Does the Terror Warning System need Re-vamping?

From this story on CNN:

"U.S. government officials are discussing the current five-color terror threat alert system to determine whether a higher level of risk should be added before a possible war with Iraq, government sources tell CNN. The debate is not over whether to add a new color, sources said. Instead, a slightly higher warning level may be added within orange. "

Now when a lot of other folks were bashing the Dept. of Homeland Security for their color-coded terror alert system I gave them a little slack, but this is ridiulous. “… a slightly higher warning level may be added within orange.” Like what? “Scary, Bright Orange” or “Almost Red?”

Others have suggested a number rating system (for example 1-10) I agree that this would be an improvement especially because finer gradations of threat can be conveyed with 10 units of doomgloom instead of just 5 (like the current 5 color system).

However, DHS won’t back down on their color-code system-- it’d just be too embarrassing-- so let’s compromise:

There are 5 colors in the current system-- why not just assign 2 numbers to each color (green 1 and 2; blue 3 and 4; yellow 5 and 6; orange 7 and 8; and red 9 and 10) That way, the government gets it’s “higher warning level added within orange,” and the rest of us get an improved, more exact warning system.

When I saw that story on the television news last night, I giggled for about five minutes.
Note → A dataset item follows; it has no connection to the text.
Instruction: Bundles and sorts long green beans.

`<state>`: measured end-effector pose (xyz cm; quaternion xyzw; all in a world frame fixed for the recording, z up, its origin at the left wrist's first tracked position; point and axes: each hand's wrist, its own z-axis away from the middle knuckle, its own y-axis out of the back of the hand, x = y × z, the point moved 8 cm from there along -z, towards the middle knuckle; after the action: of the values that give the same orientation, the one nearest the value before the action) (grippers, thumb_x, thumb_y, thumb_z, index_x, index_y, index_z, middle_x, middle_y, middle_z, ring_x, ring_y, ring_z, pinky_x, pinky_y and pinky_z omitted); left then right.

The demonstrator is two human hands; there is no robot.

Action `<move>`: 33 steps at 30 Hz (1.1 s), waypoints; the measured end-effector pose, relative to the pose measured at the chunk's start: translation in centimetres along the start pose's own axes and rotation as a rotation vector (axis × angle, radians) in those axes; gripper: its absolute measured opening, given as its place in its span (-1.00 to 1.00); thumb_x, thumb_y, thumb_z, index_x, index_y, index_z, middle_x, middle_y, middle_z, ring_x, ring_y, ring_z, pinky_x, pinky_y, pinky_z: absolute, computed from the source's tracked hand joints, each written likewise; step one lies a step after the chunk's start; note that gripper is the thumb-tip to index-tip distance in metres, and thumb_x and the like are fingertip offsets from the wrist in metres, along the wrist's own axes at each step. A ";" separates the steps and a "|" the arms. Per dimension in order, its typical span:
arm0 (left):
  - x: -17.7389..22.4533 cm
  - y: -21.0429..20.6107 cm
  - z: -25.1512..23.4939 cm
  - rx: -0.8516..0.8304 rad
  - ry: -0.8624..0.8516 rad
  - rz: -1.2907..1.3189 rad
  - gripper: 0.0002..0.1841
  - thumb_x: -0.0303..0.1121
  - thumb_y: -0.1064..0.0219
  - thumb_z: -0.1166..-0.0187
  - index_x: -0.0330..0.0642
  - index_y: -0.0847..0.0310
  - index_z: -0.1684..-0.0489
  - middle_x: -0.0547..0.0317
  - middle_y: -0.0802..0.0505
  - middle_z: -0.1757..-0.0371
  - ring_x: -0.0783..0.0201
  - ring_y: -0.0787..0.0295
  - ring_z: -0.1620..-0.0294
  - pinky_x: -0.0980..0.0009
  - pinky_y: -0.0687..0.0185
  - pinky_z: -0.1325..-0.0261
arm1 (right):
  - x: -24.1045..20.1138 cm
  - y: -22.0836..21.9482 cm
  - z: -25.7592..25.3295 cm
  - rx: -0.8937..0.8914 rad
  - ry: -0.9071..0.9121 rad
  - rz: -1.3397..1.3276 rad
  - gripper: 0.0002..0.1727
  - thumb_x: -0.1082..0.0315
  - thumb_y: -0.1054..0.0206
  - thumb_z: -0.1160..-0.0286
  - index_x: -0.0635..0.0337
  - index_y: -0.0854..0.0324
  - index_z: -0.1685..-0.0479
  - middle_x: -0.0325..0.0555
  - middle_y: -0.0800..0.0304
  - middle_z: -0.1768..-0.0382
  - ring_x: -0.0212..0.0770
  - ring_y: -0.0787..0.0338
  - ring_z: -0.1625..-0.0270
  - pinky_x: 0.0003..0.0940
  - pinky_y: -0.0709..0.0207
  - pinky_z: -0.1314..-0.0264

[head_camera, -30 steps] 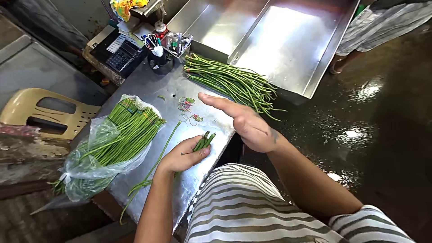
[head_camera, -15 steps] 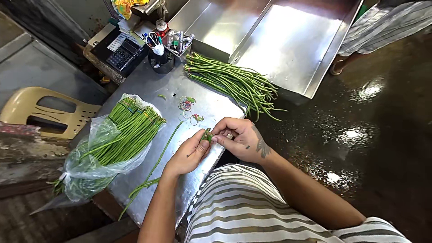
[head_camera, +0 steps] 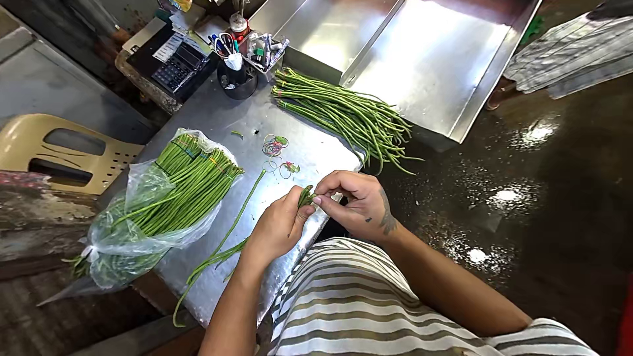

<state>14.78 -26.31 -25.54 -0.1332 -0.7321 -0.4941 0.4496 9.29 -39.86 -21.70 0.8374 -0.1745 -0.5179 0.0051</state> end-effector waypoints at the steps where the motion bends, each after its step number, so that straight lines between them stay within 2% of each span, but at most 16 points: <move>1: -0.1 0.0 0.0 -0.002 0.011 -0.009 -0.53 0.04 0.09 -0.87 -0.22 -0.52 -0.03 0.19 -0.66 0.39 0.34 -0.64 0.38 0.33 -0.66 0.25 | 0.3 -0.1 -0.1 -0.010 -0.011 -0.017 -0.96 0.47 -0.46 -0.41 0.26 -0.75 0.27 -0.20 -0.85 0.28 -0.40 -0.81 0.28 -0.46 -0.78 0.19; 4: -0.9 0.4 0.0 0.015 0.062 -0.005 -0.52 0.04 0.09 -0.86 -0.24 -0.53 0.01 0.20 -0.64 0.42 0.35 -0.62 0.41 0.34 -0.63 0.29 | 2.6 -0.5 -0.3 -0.088 -0.139 -0.186 -0.91 0.43 -0.42 -0.52 0.27 -0.74 0.16 -0.18 -0.84 0.27 -0.36 -0.80 0.27 -0.40 -0.77 0.13; 6: -1.8 1.4 0.6 0.088 0.110 0.036 -0.47 0.06 0.10 -0.86 -0.28 -0.56 -0.03 0.22 -0.65 0.43 0.38 -0.60 0.44 0.36 -0.64 0.31 | 6.2 -0.9 -0.4 -0.138 -0.288 -0.243 -0.86 0.34 -0.36 -0.61 0.23 -0.72 0.08 -0.20 -0.81 0.34 -0.37 -0.76 0.35 -0.42 -0.72 0.20; 9: -2.8 4.8 2.1 0.277 0.141 0.179 -0.44 0.14 0.08 -0.83 -0.26 -0.52 -0.07 0.29 -0.57 0.48 0.40 -0.50 0.54 0.38 -0.55 0.45 | 14.1 -1.7 -0.5 -0.221 -0.491 0.081 -0.83 0.23 -0.35 -0.63 0.12 -0.76 0.11 -0.21 -0.76 0.41 -0.34 -0.68 0.44 -0.33 -0.62 0.29; 11: -2.0 8.3 3.3 0.404 0.103 0.225 -0.49 0.17 0.04 -0.81 -0.15 -0.48 -0.04 0.36 -0.53 0.50 0.44 -0.44 0.58 0.42 -0.49 0.50 | 18.9 -3.2 -0.3 -0.328 -0.576 0.339 -0.80 0.21 -0.41 -0.58 0.12 -0.77 0.02 -0.05 -0.80 0.21 -0.12 -0.78 0.17 -0.06 -0.68 -0.03; 13: 0.1 12.3 4.5 0.515 0.045 0.203 -0.55 0.19 0.00 -0.79 -0.02 -0.47 0.00 0.42 -0.54 0.48 0.48 -0.42 0.57 0.47 -0.46 0.50 | 21.9 -5.7 0.3 -0.448 -0.538 0.516 -0.68 0.15 -0.42 -0.54 0.04 -0.75 -0.18 0.05 -0.78 -0.06 0.04 -0.76 -0.14 0.10 -0.62 -0.28; 14: 1.4 14.2 5.1 0.565 0.002 0.189 -0.60 0.18 -0.01 -0.79 0.05 -0.46 0.00 0.44 -0.55 0.45 0.50 -0.42 0.56 0.50 -0.46 0.50 | 22.6 -6.7 0.7 -0.494 -0.495 0.600 -0.64 0.10 -0.36 -0.55 -0.06 -0.75 -0.27 0.07 -0.74 -0.18 0.08 -0.74 -0.24 0.14 -0.62 -0.30; 16: 4.2 17.9 6.1 0.650 -0.110 0.201 -0.68 0.16 -0.04 -0.78 0.17 -0.47 0.07 0.50 -0.55 0.44 0.54 -0.41 0.57 0.57 -0.43 0.52 | 22.8 -8.1 0.6 -0.487 -0.354 0.720 -0.68 0.07 -0.21 -0.64 -0.12 -0.79 -0.16 0.06 -0.73 -0.24 0.10 -0.77 -0.25 0.14 -0.67 -0.19; 18: 6.6 21.1 7.2 0.706 -0.200 0.245 -0.69 0.17 -0.08 -0.75 0.22 -0.51 0.12 0.51 -0.57 0.46 0.55 -0.44 0.58 0.59 -0.44 0.53 | 22.4 -9.0 0.1 -0.441 -0.220 0.778 -0.72 0.18 -0.15 -0.66 -0.01 -0.78 -0.02 0.06 -0.75 -0.17 0.11 -0.79 -0.18 0.10 -0.71 -0.08; 22: 11.2 25.8 9.6 0.769 -0.309 0.308 -0.72 0.13 -0.14 -0.74 0.18 -0.50 0.15 0.48 -0.58 0.50 0.47 -0.45 0.65 0.55 -0.50 0.58 | 21.9 -9.7 -0.6 -0.540 -0.191 0.907 -0.65 0.36 -0.06 -0.67 0.28 -0.67 -0.22 0.24 -0.69 -0.26 0.24 -0.75 -0.27 0.15 -0.66 -0.14; 24: 13.5 27.7 10.9 0.772 -0.375 0.299 -0.76 -0.03 -0.08 -0.81 0.11 -0.45 0.20 0.44 -0.54 0.52 0.43 -0.40 0.66 0.53 -0.45 0.59 | 22.1 -9.1 -0.9 -0.526 -0.276 0.827 -0.66 0.34 -0.09 -0.66 0.29 -0.69 -0.17 0.26 -0.70 -0.22 0.25 -0.70 -0.33 0.17 -0.57 -0.34; 26: 15.5 28.9 12.5 0.794 -0.384 0.279 -0.75 -0.29 0.00 -0.77 0.05 -0.41 0.40 0.46 -0.48 0.58 0.48 -0.37 0.65 0.60 -0.36 0.54 | 21.2 -7.2 -1.5 -0.402 -0.374 0.569 -0.66 0.32 -0.10 -0.72 0.39 -0.69 -0.13 0.30 -0.74 -0.17 0.22 -0.69 -0.35 0.15 -0.48 -0.51; 28: 17.3 28.6 13.2 0.841 -0.345 0.288 -0.69 -0.45 0.01 -0.67 0.03 -0.37 0.58 0.46 -0.45 0.67 0.52 -0.34 0.70 0.68 -0.30 0.56 | 19.5 -4.6 -1.8 -0.212 -0.445 0.288 -0.70 0.33 -0.12 -0.74 0.40 -0.64 -0.10 0.16 -0.82 0.03 0.00 -0.82 -0.09 0.01 -0.66 -0.28; 29: 17.9 27.9 12.9 0.828 -0.310 0.302 -0.70 -0.43 0.00 -0.67 0.05 -0.37 0.57 0.46 -0.45 0.67 0.53 -0.33 0.71 0.69 -0.28 0.57 | 18.8 -3.2 -1.6 -0.104 -0.485 0.157 -0.74 0.35 -0.17 -0.73 0.39 -0.62 -0.10 0.07 -0.85 0.13 -0.11 -0.85 0.05 -0.08 -0.70 -0.15; 31: 17.7 25.5 11.0 0.731 -0.218 0.351 -0.79 -0.24 -0.07 -0.81 0.05 -0.47 0.32 0.42 -0.55 0.57 0.51 -0.39 0.70 0.66 -0.38 0.63 | 18.0 -0.5 -1.2 0.106 -0.543 -0.089 -0.82 0.41 -0.27 -0.66 0.35 -0.57 -0.06 -0.06 -0.84 0.27 -0.25 -0.86 0.20 -0.23 -0.76 -0.03; 33: 15.6 20.9 7.4 0.520 -0.073 0.380 -0.82 -0.11 -0.11 -0.82 0.05 -0.48 0.09 0.40 -0.57 0.51 0.49 -0.43 0.68 0.60 -0.44 0.67 | 17.7 1.5 -0.4 0.257 -0.599 -0.310 -0.89 0.47 -0.24 -0.68 0.30 -0.51 -0.03 -0.09 -0.85 0.31 -0.23 -0.88 0.24 -0.26 -0.79 0.00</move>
<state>15.53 -14.01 -1.44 -0.1661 -0.8115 -0.1925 0.5261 16.29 -46.59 -36.53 0.6587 -0.1029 -0.7089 -0.2300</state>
It’s almost as though the US federal government is trying to engage in preemptive lampooning of itself in a misguided attempt to make satirists so pitifully redundant that they’ll just give up, go away, and leave them alone.

Well, heck, I thought five levels were too many. In England, we got away with just “Code Black.”

The real problem as I see it is that there may never be a need for “Red” or “Green.” Green’s problem is easy: I can only see it happening if terrorism of all stripes disappears overnight, which ain’t gonna happen. “Red” is just as troublesome–one would figure it would only be invoked after a major attack on the US, in which case (1) we’d be shutting the barn door after the horse had bolted and (2) we wouldn’t need no stinkin’ “red alert” to tell us we were in danger.

…I just want to know how Tom Ridge phrased the problem to whatever consultants he has on the payroll: “We need a colour that’s scary enough to keep people from thinking critically, but not so scary that they’ll be disinclined to spend freely.”

Hmm. Re-vamping. Re-vamping.

I have it! Instead of colors, our Terror Alert system should use monsters.

Thus, we could have Terror Warning Codes of:
Vampire
Ghost
Werewolf
Demon
Mummy
Frankenstein
…and so on.

Congress could tie itself up for most of a term in order to rank which monster was scarier than which, and thus determine the necessary ranking.